Thrift shop business booms as inflation throttles American bank accounts
'Buying things retail right now is just like throwing your money away,' one thrifter says
Thrift shop businesses are booming this year, with many owners of the shops pointing to sky-high inflation that is strangling the pocketbooks of Americans.
"We're up maybe 30 percent over last year and last year was a pretty good year," Scott Freedman, the founder of the children’s resale store Lots for Tots in Maine, told WGME.
The store is one of many across the country reporting an uptick in sales this summer, as inflation strangles pocketbooks. In Louisiana, charitable organizations and thrift store owners said business did well during the pandemic, but really skyrocketed this summer.
"Certainly, over the course of the pandemic, we’ve been busy, but over the course of the last two months, there are numbers that we haven’t seen in quite a while," Michael Acaldo, president and CEO of the Society of St. Vincent de Paul of Baton Rouge, told the Advocate this month.
INFLATION CLIMBED 8.5% IN JULY AS PRICES COOL BUT REMAIN NEAR RECORD HIGH
Consumer prices soared 9.1% in June compared to the year prior, which notched a new 40-year high for inflation after months of rising costs. Inflation slowed in July, with the consumer price index rising 8.5% last month from a year ago, but prices remain near 40-year highs.

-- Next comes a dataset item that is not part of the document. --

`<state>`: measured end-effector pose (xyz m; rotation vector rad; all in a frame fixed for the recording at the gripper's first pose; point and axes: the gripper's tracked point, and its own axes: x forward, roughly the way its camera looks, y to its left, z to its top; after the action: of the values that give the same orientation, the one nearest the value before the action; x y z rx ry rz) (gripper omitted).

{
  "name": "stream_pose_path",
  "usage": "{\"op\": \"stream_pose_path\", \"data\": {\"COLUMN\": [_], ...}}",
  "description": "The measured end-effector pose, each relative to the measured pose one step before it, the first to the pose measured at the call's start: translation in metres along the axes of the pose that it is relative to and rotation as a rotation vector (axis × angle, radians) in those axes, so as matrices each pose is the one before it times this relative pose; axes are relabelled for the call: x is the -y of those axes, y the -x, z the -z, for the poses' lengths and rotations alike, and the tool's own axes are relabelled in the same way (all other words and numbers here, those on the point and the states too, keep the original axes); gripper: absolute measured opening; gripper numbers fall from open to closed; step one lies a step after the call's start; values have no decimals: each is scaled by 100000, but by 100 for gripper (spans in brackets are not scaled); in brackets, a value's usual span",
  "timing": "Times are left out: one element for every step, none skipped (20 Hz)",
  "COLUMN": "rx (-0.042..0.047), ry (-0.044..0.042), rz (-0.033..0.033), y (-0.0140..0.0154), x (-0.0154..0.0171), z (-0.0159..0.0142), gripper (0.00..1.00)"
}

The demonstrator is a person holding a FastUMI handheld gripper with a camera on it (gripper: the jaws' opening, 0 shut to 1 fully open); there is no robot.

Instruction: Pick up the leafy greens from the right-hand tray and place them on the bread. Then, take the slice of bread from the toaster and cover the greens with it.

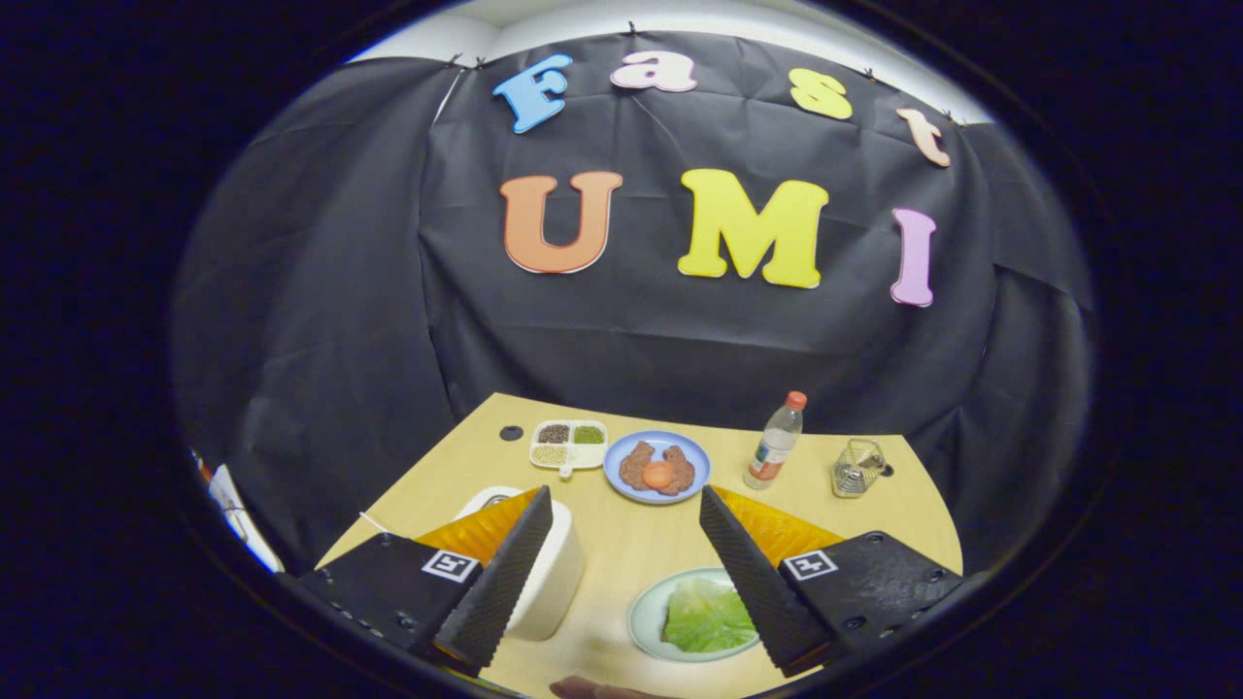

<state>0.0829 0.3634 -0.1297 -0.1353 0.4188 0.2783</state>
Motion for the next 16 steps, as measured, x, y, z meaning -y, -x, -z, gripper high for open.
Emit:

Consumers who have tightened their spending amid the inflation woes and have turned to thrift stores to find necessities that don’t break the bank.
"Buying things retail right now is just like throwing your money away," thrifter Alecia McCray told the Advocate.
For Freedman’s store in Maine, they have a "formula" where they slash used products by 50% compared to the new product sale price.
THRIFT STORES SEE A BOOST IN SALES AMID HIGH INFLATION
"We have a formula that if it sells for $100 new, we price it at $50," Freedman told WGME. "If that same product now is going for $120 new, we price it at $60."
A consignment shop near Freedman’s Lots for Tots store reported that they have seen business increase since the pandemic, with inflation propelling their sales even more. The business is also seeing a change in its clientele base.
"Since COVID, we actually got busier than what we were together, and with inflation, we got busier as well just because people don't want to go to the mall and spend you know, $100 on a pair of jeans," The Fashion Gods Co-Owner Vanessa Mooers told WGME.
Business is expected to increase as back-to-school season picks up steam this month and parents look for more affordable gear for their kids.
"I like to look for the best prices, but I feel that coming here, it’s just so well worth it for the money, for my gas time," Texas teacher and mom Patricia Hernandez told KSAT earlier this month while thrift shopping before the first day of school.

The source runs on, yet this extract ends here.